149   tatupu70   2015 Aug 11, 6:46pm  

Call it Crazy says

Tat, You are such a fucking idiot!

CIC--you really should know when to shut the fuck up. This conversation has been way over your head for probably the last 25 posts. You clearly don't understand basic economics or why federal aid results in higher prices. Why don't you go post some more Republican polling data.

150   indigenous   2015 Aug 11, 8:09pm  

Call it Crazy says

Wait, you've been telling us all along that higher prices were caused by higher demand by students and lack of available colleges and we needed more built....

Why the flip-flop on what causes higher prices??

If he keeps this up he will have to change his name to Krugman.

151   tatupu70   2015 Aug 12, 4:57am  

Call it Crazy says

Wait, you've been telling us all along that higher prices were caused by higher demand by students and lack of available colleges and we needed more built....

Why the flip-flop on what causes higher prices??

You're such a fucking idiot, you don't remember what you previously posted!

You are the most clueless poster on here. Take a step back and think about it for a second. What does all this government loan money going to lower income families that couldn't afford college do? It allows people who couldn't go to school, to now be able to attend. Are you starting to get it?

No? When you have more people wanting and able to buy a service, that is increased demand! Is it starting to sink in now?

152   bob2356   2015 Aug 12, 6:31am  

tatupu70 says

You are the most clueless poster on here. Take a step back and think about it for a second. What does all this government loan money going to lower income families that couldn't afford college do? It allows people who couldn't go to school, to now be able to attend. Are you starting to get it?

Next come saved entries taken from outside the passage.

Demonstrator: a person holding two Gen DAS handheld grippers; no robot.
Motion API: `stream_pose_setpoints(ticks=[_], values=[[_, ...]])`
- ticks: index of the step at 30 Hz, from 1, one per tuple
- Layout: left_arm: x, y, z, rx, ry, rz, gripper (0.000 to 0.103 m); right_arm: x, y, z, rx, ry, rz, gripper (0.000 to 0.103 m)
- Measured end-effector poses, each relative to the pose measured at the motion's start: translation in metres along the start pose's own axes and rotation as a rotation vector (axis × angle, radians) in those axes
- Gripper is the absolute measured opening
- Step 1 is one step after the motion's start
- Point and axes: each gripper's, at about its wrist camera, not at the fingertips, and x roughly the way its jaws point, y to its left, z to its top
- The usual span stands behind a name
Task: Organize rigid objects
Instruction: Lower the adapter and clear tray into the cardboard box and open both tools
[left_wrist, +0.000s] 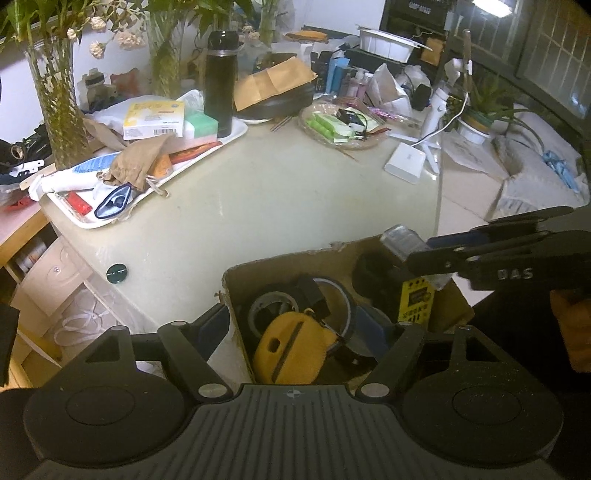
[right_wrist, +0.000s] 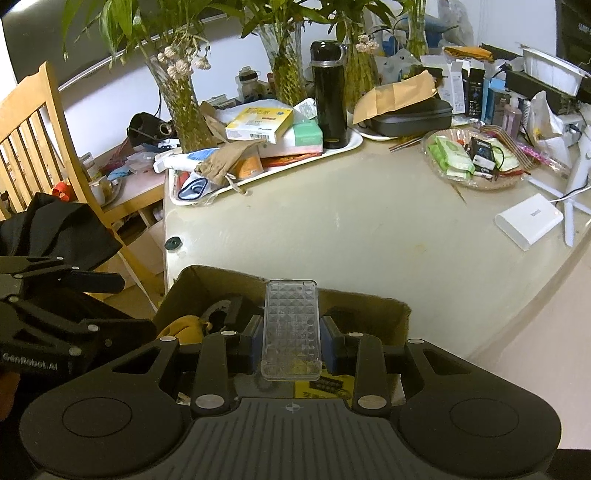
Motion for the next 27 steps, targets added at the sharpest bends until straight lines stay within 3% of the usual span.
stream_pose_setpoints(ticks=[9,10,13,14,17,27], values=[[-0.003,0.001,-0.005,-0.021,-0.008,0.008,0.075,0.019,0.011,0.002,0.001,0.007,-0.028,0.037],[-0.003,0.001,-0.005,-0.023,-0.008,0.009,0.075,0.023,0.011,0.003,0.0,0.013,-0.039,0.041],[-0.003,0.002,-0.005,-0.026,-0.01,0.009,0.075,0.025,0.012,0.002,-0.008,0.002,-0.059,0.081],[-0.003,0.002,-0.005,-0.026,-0.009,0.01,0.075,0.024,0.013,0.002,-0.017,-0.003,-0.063,0.09],[-0.003,0.003,-0.005,-0.029,-0.01,0.013,0.075,0.022,0.013,0.002,-0.038,-0.012,-0.083,0.099],[-0.003,0.002,-0.005,-0.028,-0.013,0.013,0.075,0.017,0.007,-0.001,-0.039,-0.003,-0.104,0.103]])
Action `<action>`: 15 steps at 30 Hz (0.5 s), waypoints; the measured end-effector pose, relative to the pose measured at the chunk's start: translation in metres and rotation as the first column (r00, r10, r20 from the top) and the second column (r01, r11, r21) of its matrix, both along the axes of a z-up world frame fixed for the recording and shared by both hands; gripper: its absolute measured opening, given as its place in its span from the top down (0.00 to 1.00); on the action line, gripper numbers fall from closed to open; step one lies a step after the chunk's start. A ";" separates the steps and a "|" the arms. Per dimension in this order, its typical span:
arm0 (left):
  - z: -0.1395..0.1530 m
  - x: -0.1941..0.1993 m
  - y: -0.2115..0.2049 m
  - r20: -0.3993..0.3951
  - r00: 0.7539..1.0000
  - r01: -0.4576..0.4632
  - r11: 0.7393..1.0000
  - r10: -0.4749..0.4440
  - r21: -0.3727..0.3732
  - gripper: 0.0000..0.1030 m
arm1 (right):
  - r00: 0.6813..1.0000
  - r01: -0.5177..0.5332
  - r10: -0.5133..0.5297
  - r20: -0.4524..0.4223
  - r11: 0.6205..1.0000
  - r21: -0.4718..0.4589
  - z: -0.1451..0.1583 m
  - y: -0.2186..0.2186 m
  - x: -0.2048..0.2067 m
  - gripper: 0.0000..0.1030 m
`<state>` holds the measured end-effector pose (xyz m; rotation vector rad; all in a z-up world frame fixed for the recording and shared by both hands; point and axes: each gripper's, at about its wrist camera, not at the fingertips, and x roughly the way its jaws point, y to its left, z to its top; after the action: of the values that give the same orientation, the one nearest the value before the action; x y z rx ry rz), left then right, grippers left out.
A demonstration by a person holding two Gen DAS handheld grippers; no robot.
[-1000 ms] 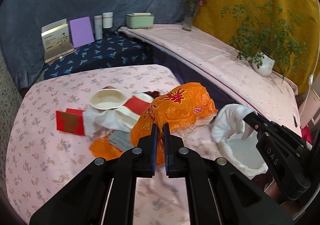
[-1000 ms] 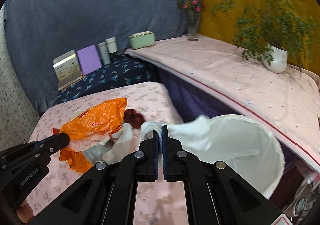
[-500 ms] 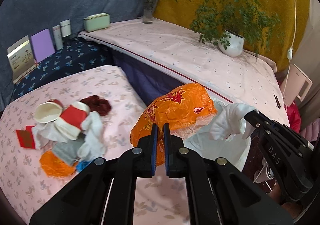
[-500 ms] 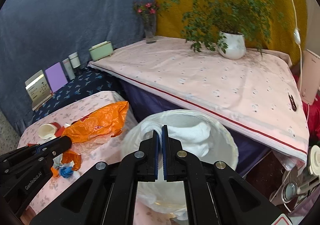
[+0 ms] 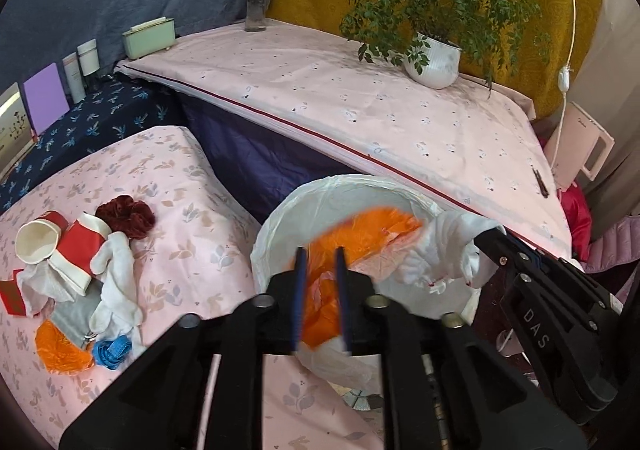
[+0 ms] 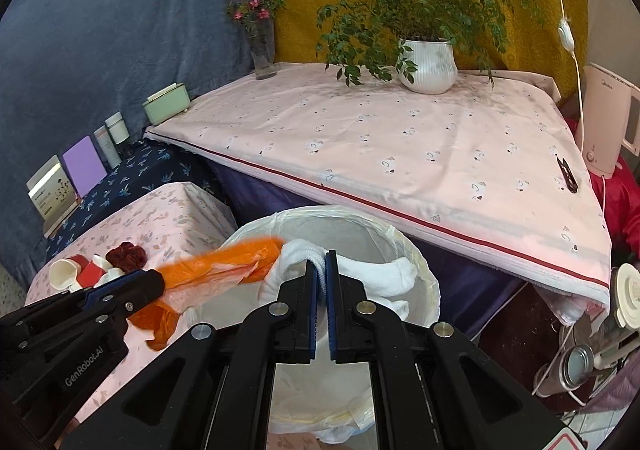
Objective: Collect trash
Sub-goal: 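Carry both items over the white bin and open both tools to drop them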
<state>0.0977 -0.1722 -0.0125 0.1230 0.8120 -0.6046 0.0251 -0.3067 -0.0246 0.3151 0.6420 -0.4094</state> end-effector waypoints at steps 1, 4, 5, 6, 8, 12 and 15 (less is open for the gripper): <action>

Yea, sure right. That's why the ivies and potted ivies are 2000 per credit and many state schools are 500 per credit because all the poor people who couldn't afford college can now afford to go there instead of a 50 dollar a credit community college or a 150 dollar a credit 4 year school like utpa. It's the same product. The difference in price is image and marketing, not quality. The price demand is about status, not not ability to attend.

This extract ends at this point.